A heavy chain variable region comprising a sequence consisting of SEQ ID NO:2, CDR-H1 consisting of the amino acid sequence of SEQ ID NO:4 and CDR-H2 consisting of the amino acid sequence of SEQ ID NO:6, and a light chain variable region comprising a CDR-H3 consisting of the amino acid sequence of SEQ ID NO:11, CDR-L1 consisting of the amino acid sequence of SEQ ID NO:13 and CDR-L2 consisting of the amino acid sequence of SEQ ID NO:15, and a CDR-L3 consisting of the amino acid sequence of seq id no.

4. The use of claim 3, wherein the heavy chain variable region comprises a sequence identical to SEQ ID NO: 7. 8 or 9, and at least 75% identical to one of the amino acid sequences of 8 or 9; and wherein the light chain variable region comprises a sequence identical to SEQ ID NO: 16. 17 or 18, and at least 75% identical to one of the amino acid sequences of 17 or 18.

5. The use of claim 3, wherein the heavy chain variable region comprises SEQ ID NO: 7. 8 or 9; and wherein the light chain variable region comprises SEQ ID NO: 16. 17 or 18.

6. The use of claim 1, wherein the antibody against TA-MUC1 has a glycosylation pattern at the Fc portion, which has one or more of the following characteristics:

(i) The relative amount of glycans carrying bisecting N-acetylglucosamine (bisGlcNAc) is at least 1% of the total amount of glycans attached to the Fc portion of the anti-MUC 1 antibody in the antibody population;

(ii) The relative amount of glycans carrying at least one sialic acid is 40% or less of the total amount of glycans attached to the Fc portion of the anti-MUC 1 antibody in the antibody population; and/or

(iii) The relative amount of glycans carrying at least one galactose residue is at least 30% of the total amount of glycans attached to the Fc portion of the anti-MUC 1 antibody in the population of antibodies.
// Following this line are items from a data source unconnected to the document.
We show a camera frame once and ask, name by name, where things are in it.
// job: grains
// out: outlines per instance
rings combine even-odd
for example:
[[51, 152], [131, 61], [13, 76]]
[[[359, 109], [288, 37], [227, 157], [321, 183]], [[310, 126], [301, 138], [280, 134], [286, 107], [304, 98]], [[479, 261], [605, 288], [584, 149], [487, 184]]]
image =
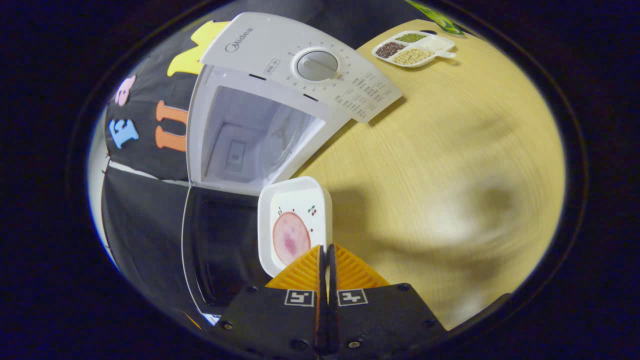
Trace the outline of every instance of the grains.
[[404, 45], [400, 45], [395, 42], [387, 42], [376, 51], [376, 54], [379, 57], [386, 59], [404, 48]]
[[404, 42], [416, 42], [416, 41], [418, 41], [418, 40], [420, 40], [422, 38], [426, 38], [426, 37], [427, 37], [426, 35], [409, 33], [409, 34], [405, 34], [405, 35], [403, 35], [403, 36], [401, 36], [399, 38], [396, 38], [396, 40], [404, 41]]
[[422, 60], [432, 56], [433, 53], [431, 51], [425, 52], [420, 49], [410, 49], [408, 51], [403, 51], [396, 55], [393, 59], [395, 63], [402, 65], [411, 65], [415, 63], [419, 63]]

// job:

7. The use of claim 1, wherein the cytotoxin is auristatin, maytansine, or a maytansinoid.

8. The use of claim 7, wherein the cytotoxin is monomethyl auristatin E (MMAE).

9. The use of claim 1, wherein the conjugate of an antibody to TA-MUC1 and a cytotoxin is a conjugate of monomethyl auristatin E (MMAE) and PankoMab.

10. The use of claim 1, wherein the EGFR inhibitor is a small molecule or an antibody.

11. The use of claim 1, wherein the EGFR inhibitor is selected from the group consisting of afatinib, erlotinib, and cetuximab.